As stated in the official Twitter documentation, particularly at https://dev.twitter.com/rest/public/rate-limits, there is a limit to the number of tweets you can retrieve within a certain period of time, and this limit is set to 450 every 15 minutes.

However, what if you are engaged in a really sensible job and you want to base your work on a significant number of tweets? Should you set the n argument of searchTwitter() to 450 and wait for 15—everlasting—minutes? Not quite, the twitteR package provides a convenient way to overcome this limit through the register_db_backend(), register_sqlite_backend(), and register_mysql_bakend() functions. These functions allow you to create a connection with the named type of databases, passing the database name, path, username, and password as arguments, as you can see in the following example:

    register_mysql_backend("db_name", "host","user","password")

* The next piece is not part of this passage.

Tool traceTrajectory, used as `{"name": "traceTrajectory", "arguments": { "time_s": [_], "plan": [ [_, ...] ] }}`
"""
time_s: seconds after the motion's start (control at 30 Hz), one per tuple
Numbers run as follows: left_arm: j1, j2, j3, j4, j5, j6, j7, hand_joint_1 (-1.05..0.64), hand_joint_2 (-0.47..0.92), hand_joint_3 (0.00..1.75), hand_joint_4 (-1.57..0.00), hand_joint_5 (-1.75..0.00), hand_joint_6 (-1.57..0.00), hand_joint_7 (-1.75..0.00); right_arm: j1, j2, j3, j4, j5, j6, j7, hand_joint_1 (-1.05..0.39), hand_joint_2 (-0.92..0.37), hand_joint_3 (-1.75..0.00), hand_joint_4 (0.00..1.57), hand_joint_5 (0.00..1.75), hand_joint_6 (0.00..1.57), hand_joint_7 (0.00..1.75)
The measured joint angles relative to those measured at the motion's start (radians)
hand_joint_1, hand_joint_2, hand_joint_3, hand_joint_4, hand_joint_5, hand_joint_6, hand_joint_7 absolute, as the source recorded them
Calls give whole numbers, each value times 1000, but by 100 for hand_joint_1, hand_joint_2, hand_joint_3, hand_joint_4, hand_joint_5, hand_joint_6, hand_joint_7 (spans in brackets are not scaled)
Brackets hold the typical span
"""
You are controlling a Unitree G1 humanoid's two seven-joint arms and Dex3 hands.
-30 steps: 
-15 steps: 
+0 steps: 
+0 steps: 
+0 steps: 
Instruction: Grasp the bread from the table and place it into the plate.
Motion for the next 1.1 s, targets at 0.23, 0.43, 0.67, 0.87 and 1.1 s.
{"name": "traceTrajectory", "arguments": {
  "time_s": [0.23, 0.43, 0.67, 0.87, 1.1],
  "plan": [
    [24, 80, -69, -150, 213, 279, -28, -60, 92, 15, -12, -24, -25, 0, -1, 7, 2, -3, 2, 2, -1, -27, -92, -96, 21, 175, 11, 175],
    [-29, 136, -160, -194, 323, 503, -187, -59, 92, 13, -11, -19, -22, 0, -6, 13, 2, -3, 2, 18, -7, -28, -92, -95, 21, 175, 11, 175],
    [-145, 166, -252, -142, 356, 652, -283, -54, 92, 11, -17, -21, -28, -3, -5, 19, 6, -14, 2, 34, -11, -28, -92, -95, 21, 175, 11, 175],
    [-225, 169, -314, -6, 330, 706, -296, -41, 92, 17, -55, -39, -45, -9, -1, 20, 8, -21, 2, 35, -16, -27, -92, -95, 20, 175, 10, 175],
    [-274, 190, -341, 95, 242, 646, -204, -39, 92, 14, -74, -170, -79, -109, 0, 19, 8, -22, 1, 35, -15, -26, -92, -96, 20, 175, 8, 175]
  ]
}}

You can now leverage the search_twitter_and_store function, which stores the search results in the connected database. The main feature of this function is the retryOnRateLimit argument, which lets you specify the number of tries to be performed by the code once the API limit is reached. Setting this limit to a convenient level will likely let you pass the 15-minutes interval:

tweets_db = search_twitter_and_store("data science R", retryOnRateLimit = 20)

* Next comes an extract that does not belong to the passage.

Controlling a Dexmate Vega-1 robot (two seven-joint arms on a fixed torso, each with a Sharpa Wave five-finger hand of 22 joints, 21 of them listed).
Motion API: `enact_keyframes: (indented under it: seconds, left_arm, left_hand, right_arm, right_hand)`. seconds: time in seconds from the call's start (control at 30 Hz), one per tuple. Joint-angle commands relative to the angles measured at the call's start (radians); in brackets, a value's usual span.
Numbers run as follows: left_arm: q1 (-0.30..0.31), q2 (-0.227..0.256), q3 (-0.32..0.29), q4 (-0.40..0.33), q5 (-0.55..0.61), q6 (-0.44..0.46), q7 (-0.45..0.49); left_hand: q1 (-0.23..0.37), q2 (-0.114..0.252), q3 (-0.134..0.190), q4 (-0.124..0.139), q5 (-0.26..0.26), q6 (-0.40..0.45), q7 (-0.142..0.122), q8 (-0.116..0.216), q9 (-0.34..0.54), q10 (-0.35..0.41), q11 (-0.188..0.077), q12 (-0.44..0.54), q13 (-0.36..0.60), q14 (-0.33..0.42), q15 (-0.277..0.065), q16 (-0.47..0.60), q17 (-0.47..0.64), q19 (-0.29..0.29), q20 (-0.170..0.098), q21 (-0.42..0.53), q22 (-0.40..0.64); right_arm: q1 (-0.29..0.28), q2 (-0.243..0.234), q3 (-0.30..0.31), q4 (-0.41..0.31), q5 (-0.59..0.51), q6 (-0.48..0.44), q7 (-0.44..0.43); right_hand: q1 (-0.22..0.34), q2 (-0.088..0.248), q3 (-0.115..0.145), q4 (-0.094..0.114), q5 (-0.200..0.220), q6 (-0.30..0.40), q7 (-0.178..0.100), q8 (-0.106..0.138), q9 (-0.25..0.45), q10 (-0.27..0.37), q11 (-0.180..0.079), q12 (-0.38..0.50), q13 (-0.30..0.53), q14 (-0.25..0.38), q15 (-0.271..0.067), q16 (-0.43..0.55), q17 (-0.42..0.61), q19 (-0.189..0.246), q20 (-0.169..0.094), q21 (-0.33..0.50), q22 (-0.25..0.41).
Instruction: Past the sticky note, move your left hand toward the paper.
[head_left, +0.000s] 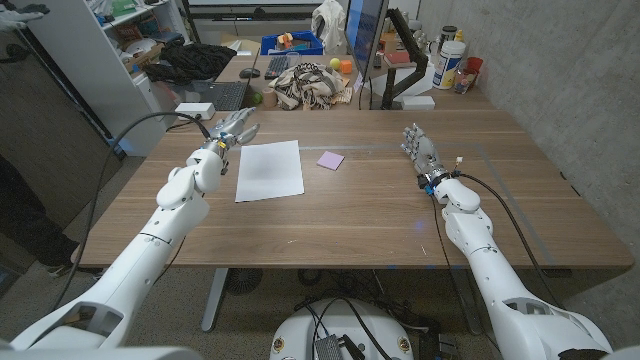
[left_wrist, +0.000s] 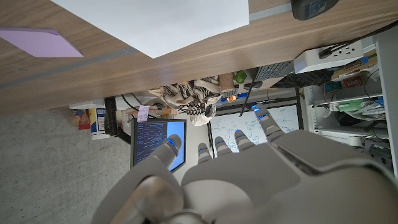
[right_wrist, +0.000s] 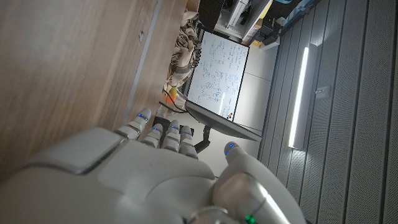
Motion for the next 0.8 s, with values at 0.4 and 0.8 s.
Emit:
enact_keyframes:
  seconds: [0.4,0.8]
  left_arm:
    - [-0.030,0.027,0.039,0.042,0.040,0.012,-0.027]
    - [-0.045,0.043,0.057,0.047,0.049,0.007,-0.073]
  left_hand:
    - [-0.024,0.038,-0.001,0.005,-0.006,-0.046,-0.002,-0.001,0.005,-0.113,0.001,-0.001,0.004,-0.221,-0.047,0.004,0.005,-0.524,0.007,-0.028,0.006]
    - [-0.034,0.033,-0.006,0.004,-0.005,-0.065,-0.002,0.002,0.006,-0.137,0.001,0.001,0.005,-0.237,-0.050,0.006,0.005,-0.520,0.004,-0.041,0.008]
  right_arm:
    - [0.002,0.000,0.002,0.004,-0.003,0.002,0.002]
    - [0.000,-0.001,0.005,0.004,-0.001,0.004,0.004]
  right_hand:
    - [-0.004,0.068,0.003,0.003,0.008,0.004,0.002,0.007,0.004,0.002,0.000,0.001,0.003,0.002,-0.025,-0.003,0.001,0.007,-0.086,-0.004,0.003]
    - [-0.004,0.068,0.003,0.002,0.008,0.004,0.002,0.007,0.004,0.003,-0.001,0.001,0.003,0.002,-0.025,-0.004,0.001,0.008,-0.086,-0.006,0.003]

Retrieving stored data will now just require you to run the following code:

    from_db = load_tweets_db()
 

Getting data from Facebook with the Rfacebook package


The Rfacebook package, developed and maintained by Pablo Barberá, lets you easily establish and take advantage of Facebook's API thanks to a series of functions.

As we did for the twitteR package, we are going to establish a connection with the API and retrieve posts pertaining to a given keyword.

Getting ready

This recipe will mainly be based on functions from the Rfacebok package. Therefore, we need to install and load this package in our environment:

install.packages("Rfacebook")
library(Rfacebook)

How to do it...

  1. In order to leverage an API's functionalities, we first have to create an application in our Facebook profile. Navigating to the following URL will let you create an app (assuming you are already logged in to Facebook): https://developers.facebook.com.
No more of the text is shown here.